WHAT YOU NEED TO DO - The lines of the records that include "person" should all be copied.

== SOURCE DATA ==

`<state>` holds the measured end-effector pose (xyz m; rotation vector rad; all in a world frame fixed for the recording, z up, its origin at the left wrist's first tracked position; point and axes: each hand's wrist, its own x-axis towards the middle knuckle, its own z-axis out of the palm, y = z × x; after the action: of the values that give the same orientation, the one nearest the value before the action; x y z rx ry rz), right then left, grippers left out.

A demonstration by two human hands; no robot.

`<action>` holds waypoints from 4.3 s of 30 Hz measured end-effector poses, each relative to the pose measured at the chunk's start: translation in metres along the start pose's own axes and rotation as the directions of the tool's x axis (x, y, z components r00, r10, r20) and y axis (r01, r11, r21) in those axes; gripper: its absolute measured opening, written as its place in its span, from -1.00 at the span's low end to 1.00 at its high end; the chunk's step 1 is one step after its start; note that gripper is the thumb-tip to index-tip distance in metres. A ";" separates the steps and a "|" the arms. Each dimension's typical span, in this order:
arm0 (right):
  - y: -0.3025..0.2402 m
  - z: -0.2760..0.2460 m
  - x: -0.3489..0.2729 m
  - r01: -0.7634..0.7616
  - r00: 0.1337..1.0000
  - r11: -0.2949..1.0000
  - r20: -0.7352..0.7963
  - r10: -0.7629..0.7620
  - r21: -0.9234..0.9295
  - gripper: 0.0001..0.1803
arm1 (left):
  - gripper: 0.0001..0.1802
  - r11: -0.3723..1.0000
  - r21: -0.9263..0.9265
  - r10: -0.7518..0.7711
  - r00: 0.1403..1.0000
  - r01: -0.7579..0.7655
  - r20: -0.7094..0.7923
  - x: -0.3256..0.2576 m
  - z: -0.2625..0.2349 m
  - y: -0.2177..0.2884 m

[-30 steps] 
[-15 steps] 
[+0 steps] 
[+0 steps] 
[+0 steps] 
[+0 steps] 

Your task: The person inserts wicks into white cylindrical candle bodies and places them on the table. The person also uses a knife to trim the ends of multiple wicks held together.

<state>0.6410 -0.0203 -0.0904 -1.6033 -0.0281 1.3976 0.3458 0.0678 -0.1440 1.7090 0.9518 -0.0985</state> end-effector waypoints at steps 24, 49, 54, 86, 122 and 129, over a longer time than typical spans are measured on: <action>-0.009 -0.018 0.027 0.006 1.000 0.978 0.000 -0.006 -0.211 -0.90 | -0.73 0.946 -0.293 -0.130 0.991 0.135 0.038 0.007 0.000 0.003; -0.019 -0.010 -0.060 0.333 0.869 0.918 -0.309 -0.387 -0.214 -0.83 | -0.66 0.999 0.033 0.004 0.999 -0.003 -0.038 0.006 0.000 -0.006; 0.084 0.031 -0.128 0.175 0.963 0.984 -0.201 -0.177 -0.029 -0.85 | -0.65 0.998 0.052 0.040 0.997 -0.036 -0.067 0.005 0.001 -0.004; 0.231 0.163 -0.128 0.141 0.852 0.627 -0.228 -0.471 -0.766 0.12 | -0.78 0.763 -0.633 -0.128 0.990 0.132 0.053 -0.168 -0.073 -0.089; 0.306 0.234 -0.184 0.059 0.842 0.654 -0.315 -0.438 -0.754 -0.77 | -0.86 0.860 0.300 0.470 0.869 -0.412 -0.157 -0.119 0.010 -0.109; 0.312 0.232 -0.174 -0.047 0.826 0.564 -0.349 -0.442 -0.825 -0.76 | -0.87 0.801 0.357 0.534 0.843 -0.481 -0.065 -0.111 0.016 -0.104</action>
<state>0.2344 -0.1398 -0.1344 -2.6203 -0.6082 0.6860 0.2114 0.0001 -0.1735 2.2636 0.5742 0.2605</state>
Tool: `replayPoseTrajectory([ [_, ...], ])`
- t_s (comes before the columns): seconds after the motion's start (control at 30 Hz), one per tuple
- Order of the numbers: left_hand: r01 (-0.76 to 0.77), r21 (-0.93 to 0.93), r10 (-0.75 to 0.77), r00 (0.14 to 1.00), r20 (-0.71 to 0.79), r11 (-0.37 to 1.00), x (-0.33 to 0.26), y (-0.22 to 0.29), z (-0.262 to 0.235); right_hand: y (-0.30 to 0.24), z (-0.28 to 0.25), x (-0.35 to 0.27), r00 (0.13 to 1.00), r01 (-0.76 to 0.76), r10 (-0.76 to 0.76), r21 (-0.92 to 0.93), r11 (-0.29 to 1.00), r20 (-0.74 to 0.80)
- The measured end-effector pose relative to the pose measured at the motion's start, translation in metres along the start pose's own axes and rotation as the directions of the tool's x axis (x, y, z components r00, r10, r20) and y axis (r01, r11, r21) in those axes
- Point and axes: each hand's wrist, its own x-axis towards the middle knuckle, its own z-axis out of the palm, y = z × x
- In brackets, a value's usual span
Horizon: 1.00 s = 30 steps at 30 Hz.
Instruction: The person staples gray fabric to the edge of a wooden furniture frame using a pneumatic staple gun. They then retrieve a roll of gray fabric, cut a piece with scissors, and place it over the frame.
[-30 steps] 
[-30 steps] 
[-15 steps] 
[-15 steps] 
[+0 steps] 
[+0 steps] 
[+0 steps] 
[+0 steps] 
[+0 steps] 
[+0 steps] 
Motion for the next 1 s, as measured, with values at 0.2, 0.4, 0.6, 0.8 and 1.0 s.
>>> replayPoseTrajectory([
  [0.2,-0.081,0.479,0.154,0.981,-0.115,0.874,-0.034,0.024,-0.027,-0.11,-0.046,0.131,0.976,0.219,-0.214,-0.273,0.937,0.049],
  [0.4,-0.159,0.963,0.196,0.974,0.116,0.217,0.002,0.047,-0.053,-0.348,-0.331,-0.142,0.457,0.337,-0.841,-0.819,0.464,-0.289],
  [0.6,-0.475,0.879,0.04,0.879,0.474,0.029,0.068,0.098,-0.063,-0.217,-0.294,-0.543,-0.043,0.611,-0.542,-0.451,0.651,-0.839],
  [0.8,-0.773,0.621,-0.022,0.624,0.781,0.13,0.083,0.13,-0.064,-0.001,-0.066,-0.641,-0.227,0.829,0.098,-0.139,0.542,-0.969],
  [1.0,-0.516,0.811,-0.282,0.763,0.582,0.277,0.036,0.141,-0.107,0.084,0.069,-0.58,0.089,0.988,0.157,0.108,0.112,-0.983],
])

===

RESULT OF THIS EXERCISE -
Your task: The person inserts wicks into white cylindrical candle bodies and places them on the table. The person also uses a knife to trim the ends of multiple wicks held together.
Instruction: The person staples gray fabric to the edge of a wooden furniture frame using a pneumatic staple gun. They then retrieve a roll of gray fabric, cut a piece with scissors, and place it over the frame.

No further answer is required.